Dark Transition Magnetic Moments of Majorana Neutrinos Mediated by a Dark Photon
Abstract
Standard Model predictions for Majorana neutrino transition magnetic moments (TMMs) are subject to severe chiral and GIM-like suppressions, rendering them vanishingly small. To dynamically generate a macroscopic TMM, we propose a dark sector framework featuring a U(1)D gauge symmetry, a vector-like lepton doublet, and two complex dark scalars. We demonstrate that while fermion-radiated loop amplitudes identically cancel due to Majorana self-conjugacy, a chirally enhanced dark TMM is successfully generated exclusively through scalar-radiated loops. This mechanism safely shifts the required chirality flip onto the heavy internal fermion line and utilizes a misaligned double-scalar mixing in flavor space to evade the Majorana antisymmetry prohibition. We systematically confront this tensor portal framework with multi-frontier experimental constraints.
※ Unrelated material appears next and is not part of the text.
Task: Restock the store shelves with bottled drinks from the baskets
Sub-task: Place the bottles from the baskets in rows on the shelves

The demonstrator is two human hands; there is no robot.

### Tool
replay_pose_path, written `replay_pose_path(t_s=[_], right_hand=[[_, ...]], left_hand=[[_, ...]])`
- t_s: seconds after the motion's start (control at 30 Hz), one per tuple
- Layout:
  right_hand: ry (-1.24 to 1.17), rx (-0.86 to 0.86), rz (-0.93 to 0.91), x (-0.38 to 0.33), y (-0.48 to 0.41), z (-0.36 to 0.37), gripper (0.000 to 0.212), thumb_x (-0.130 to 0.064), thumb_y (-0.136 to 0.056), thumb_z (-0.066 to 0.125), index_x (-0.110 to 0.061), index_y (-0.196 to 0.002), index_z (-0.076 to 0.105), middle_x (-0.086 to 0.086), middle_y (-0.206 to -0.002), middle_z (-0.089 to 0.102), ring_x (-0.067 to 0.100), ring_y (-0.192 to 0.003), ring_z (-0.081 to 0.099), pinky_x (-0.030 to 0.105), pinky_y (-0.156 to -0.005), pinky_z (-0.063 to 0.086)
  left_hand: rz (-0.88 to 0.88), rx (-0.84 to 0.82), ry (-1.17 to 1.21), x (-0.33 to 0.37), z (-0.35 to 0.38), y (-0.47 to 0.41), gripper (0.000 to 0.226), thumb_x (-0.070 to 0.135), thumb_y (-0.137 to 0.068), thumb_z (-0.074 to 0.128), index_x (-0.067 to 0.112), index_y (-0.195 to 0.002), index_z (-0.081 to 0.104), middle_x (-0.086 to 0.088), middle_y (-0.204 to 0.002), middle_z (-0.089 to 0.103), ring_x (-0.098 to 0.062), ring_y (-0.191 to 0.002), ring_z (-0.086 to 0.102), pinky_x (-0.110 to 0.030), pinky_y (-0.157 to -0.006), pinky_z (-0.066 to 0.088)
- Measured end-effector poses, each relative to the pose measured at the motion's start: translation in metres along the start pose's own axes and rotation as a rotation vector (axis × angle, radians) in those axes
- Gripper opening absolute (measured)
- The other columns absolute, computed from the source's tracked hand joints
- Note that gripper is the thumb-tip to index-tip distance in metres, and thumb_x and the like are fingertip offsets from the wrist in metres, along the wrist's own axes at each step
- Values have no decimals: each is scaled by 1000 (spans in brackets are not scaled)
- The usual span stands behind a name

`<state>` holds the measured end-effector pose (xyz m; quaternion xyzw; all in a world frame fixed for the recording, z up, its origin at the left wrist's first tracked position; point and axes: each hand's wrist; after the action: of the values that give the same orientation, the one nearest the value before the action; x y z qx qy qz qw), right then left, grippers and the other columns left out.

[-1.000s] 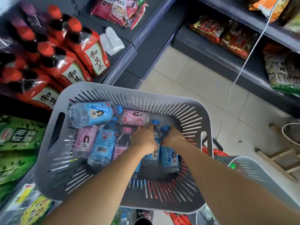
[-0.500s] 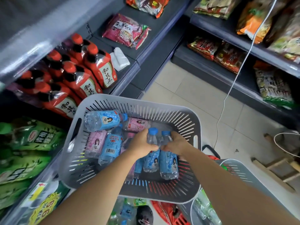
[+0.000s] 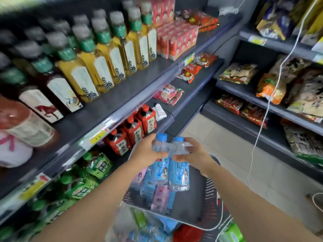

Since the dark TMM generation is inextricably linked to charged lepton flavor violation, the internal Yukawa couplings are stringently capped by the latest μ e γ limits from MEG II. Concurrently, the visible-dark kinetic mixing portal is heavily bottlenecked by missing energy and mono-photon searches at NA64 and BaBar. Our global phenomenological analysis reveals that the synergistic theoretical upper bound dictated by these indirect high-energy probes completely eclipses the direct scattering constraints from Borexino. This establishes a strict phenomenological hierarchy: high-intensity cLFV probes and accelerator-based dark sector searches jointly possess the overwhelmingly dominant exclusionary power over direct solar neutrino limits for such microscopic magnetic moment models.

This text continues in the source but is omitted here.